From a divided to a united Urban Center
The formerly segregated Urban Center of Kokkedal will be revitalized by upgrading and careful programming of the totality of public spaces. The three major public functions located here, the school, the shopping area and the sports and community hall, will be linked in a structure appealing to all forms of outdoor life comprised of three parts: the Urban Carpet, the Lawn, and the Island.

The urban carpet is a continuous paved area, subdivided in many zones relating to the surrounding functions, catering for different age and social groups. Rainwater is present everywhere in the form of small drainage canals and pools where children can experiment with the qualities of flowing water.

The Lawn is a green haven for sport and recreation with playing fields of many kinds and spaces for informal training along the new water route, such as parkour and crossfit activities.

The Island is an active undulating area surrounding the sports and community hall catering especially for youths with skating, biking and car maintenance facilities by recycling and using rainwater for washing cars.
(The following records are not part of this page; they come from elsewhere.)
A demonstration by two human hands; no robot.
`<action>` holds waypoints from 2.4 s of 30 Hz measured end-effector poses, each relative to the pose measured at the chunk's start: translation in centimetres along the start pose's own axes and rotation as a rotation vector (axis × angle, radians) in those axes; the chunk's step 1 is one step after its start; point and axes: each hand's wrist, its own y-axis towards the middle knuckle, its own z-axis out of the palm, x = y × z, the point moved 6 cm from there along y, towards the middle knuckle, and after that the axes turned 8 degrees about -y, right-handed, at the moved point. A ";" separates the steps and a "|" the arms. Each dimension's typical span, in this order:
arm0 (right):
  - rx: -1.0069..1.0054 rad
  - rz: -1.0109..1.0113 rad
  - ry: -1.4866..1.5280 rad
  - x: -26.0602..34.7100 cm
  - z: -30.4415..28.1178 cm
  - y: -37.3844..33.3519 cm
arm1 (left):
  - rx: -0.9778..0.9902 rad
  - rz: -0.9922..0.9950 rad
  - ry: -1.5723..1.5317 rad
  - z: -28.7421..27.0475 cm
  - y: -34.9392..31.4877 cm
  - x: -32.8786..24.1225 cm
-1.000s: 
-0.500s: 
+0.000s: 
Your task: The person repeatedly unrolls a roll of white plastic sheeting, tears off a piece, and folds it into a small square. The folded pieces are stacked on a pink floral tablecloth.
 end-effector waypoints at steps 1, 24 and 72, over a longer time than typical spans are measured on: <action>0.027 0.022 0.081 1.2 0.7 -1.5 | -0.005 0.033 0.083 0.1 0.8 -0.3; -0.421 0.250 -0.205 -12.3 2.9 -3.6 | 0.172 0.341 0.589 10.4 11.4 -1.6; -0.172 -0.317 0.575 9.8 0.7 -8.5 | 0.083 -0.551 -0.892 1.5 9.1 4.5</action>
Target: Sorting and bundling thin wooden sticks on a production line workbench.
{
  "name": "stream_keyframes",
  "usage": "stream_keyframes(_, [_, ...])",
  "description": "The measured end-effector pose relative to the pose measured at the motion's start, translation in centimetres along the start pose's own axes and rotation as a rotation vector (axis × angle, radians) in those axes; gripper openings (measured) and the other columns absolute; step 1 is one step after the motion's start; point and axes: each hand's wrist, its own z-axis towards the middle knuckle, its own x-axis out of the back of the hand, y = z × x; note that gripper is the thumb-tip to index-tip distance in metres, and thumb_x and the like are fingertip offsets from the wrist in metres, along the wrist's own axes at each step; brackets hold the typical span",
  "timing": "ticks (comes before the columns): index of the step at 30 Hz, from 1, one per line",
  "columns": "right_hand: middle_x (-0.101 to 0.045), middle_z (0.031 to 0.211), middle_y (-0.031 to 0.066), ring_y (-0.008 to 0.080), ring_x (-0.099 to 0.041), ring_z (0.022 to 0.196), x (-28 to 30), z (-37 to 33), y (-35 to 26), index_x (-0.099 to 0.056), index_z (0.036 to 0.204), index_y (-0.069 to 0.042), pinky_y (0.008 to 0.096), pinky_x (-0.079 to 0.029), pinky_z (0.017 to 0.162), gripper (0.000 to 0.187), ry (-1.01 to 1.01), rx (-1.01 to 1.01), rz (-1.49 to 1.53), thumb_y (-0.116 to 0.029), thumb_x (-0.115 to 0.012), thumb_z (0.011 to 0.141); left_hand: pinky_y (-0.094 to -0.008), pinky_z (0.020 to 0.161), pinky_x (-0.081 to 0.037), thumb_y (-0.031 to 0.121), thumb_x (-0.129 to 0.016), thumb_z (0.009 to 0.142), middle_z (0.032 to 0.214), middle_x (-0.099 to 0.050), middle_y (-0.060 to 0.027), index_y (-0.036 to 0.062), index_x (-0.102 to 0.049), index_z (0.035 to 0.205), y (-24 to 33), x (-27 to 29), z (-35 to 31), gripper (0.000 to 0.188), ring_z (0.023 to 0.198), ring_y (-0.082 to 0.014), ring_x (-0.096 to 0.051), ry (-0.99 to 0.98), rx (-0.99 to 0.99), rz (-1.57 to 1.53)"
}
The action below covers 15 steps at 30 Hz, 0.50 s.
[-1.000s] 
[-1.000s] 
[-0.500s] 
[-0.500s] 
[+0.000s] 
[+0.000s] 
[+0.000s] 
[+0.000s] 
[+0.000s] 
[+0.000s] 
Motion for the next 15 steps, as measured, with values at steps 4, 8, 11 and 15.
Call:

The Island will include the Tower of Water, a new landmark for climbing and rappelling as well as experiencing water; spraying, flowing and steaming.

Vitalisation and involvement in the Residential Suburbs
Renovation of extensive social housing and communal areas are in various stages of planning and will all be comprised in a comprehensive plan to treat and use all local rainwater. Water from roofs, parking lots and green areas is detained in the area to prevent flooding and directed to rainwater flower beds, streams and canals or used for the washing of clothes and cars. Local residents will be closely involved in the planning and future maintenance of both public areas and new private allotment gardens giving them a sense of ownership, and quality open spaces to experience water, nature and to relate to their neighbours.